For a currency that typically strengthens during global uncertainty, this weakness felt unusual. But storms do not last forever. And now, the very concerns that dragged the dollar lower may slowly be turning into reasons for a rebound.

Why the Dollar Was Struggling

The dollar’s weakness was not random; it was built on a series of concerns.
First, markets became convinced that the Federal Reserve would begin cutting interest rates aggressively. Rate cuts typically weaken a currency because lower yields reduce its appeal. Expectations of an economic slowdown added further weight to that view.

Second, there were deeper concerns about the Fed’s independence. Markets fear one thing above all: monetary policy influenced by politics. Any hint of political pressure can weaken confidence in a currency.


Then there was uncertainty surrounding Donald Trump’s trade and fiscal policies. Tariff headlines, budget debates, and shifting policy signals made investors cautious.

The dollar was not collapsing but it was gradually losing confidence.

What Has Changed?

1. The Data Tells a Different Story


Here’s where the narrative shifts.

The expectation of rate cuts was built on fears of economic weakness. But the U.S. economy has not behaved like a weak economy.

• Growth projections for 2026 have been revised upward. The International Monetary Fund now sees U.S. real GDP expanding around 2.4%, while the Fed projects about 2.3%. That’s not recession territory, that’s steady expansion.

• Labour markets are holding firm. The U.S. added 130,000 jobs recently, and unemployment has eased to 4.3%. The four-week average of ADP employment change improved from 7.8K to 10.3K.

• Business activity supports that view. The S&P Global US Composite PMI rose to 53.0 in January 2026, above both the preliminary estimate and December’s level. Manufacturing and services are expanding.

It is like expecting rain all week and then waking up to sunshine. Slowly, people put their umbrellas away.

2. The Fed Independence Question: A Calmer Tone


Another big overhang was the fear that the Fed’s independence could weaken.

The nomination of Kevin Warsh to lead the Federal Reserve has helped calm those worries. He is seen as disciplined and unlikely to flood markets with easy money or compromise the Fed’s credibility.

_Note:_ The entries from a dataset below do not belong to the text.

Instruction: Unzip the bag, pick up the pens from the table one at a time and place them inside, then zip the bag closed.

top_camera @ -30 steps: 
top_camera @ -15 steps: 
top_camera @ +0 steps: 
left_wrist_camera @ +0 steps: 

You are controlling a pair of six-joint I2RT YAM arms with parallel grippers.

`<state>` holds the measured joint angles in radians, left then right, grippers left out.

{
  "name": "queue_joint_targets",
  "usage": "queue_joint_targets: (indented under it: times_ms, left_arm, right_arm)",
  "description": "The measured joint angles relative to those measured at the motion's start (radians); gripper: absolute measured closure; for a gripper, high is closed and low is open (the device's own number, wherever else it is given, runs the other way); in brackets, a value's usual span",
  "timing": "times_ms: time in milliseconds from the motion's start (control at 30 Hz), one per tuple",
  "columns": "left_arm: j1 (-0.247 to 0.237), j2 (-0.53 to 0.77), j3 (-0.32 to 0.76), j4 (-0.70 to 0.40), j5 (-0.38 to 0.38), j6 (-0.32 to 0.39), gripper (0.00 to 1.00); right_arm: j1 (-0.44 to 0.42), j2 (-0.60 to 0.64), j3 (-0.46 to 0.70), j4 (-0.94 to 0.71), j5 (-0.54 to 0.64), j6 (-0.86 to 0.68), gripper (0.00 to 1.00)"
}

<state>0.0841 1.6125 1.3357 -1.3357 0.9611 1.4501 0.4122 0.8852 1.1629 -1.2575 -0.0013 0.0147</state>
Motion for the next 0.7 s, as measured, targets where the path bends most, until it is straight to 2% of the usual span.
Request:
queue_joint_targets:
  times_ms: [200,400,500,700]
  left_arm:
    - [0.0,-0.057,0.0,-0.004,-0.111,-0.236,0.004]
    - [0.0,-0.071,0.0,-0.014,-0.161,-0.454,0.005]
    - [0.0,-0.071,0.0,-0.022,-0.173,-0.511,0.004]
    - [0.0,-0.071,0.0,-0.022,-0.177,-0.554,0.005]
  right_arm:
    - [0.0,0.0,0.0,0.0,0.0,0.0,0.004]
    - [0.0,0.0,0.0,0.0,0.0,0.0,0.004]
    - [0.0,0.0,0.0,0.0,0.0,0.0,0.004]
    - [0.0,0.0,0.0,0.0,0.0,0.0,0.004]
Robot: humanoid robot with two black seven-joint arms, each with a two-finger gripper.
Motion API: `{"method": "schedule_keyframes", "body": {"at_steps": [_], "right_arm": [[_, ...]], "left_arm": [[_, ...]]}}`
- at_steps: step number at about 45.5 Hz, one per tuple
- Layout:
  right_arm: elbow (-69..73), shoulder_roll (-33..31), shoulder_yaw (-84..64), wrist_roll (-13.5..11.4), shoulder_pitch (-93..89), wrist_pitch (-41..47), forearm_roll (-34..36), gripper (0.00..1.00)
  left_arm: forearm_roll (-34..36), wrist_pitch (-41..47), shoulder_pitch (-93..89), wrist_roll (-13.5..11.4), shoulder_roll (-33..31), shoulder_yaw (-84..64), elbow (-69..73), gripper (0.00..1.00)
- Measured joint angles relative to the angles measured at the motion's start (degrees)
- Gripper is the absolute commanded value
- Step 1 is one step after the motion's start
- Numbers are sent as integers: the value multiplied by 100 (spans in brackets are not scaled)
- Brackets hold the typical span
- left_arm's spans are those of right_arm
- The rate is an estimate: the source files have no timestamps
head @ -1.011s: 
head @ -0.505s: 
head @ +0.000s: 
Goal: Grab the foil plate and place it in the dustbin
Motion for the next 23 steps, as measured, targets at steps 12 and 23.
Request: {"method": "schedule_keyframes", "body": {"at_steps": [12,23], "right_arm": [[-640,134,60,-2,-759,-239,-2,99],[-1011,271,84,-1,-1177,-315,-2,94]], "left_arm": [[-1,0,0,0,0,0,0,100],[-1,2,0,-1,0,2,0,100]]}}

In fact, his focus on balance sheet reduction, continuing quantitative tightening, signals tighter liquidity ahead. That means fewer dollars in the system, firmer financial conditions, and a supportive backdrop for the currency.
Because in the end, dollar strength is not just about growth or rates, it is also about trust and policy discipline.

3. Tariff Fears vs. Economic Reality


Tariffs were initially feared as inflationary and growth-negative, with concerns that higher import costs would hurt jobs and economic momentum. However, these risks have largely not materialised. Inflation remains well controlled, growth has held up, and the labour market has not seen any meaningful deterioration.

At the same time, tariff revenues have surged. The federal government collected $195 billion in customs duties in FY 2025, over 250% higher than FY 2024, reflecting the impact of tariff policies under President Donald Trump.

With inflation contained and fiscal revenues rising, tariffs are increasingly viewed as dollar-supportive rather than destabilising.

One Factor Never Truly Disappears: Geopolitics

Tensions between the U.S. and Iran have once again reminded markets why the dollar remains the world’s preferred safe haven. When uncertainty rises, capital looks for depth, liquidity, and safety.

And no market offers that combination quite like U.S. Treasuries.

Additionally, reports suggest that Russia is actively considering a return to the U.S. dollar settlement system as part of broader economic discussions with Washington. If such a move materialises, it would quietly reinforce the dollar’s dominance in global trade, especially in energy markets.

In times of stress, investors still run towards the dollar, not away from it.

DXY Outlook: With Weak UK and Even Weaker Euro

The backdrop for the dollar is quietly improving, not just domestically, but externally as well. The euro and the pound together account for nearly 70% of the U.S. Dollar Index, and both economies are currently facing structural growth challenges and softer momentum. With Europe and the UK underperforming, the relative equation naturally begins to favour the dollar.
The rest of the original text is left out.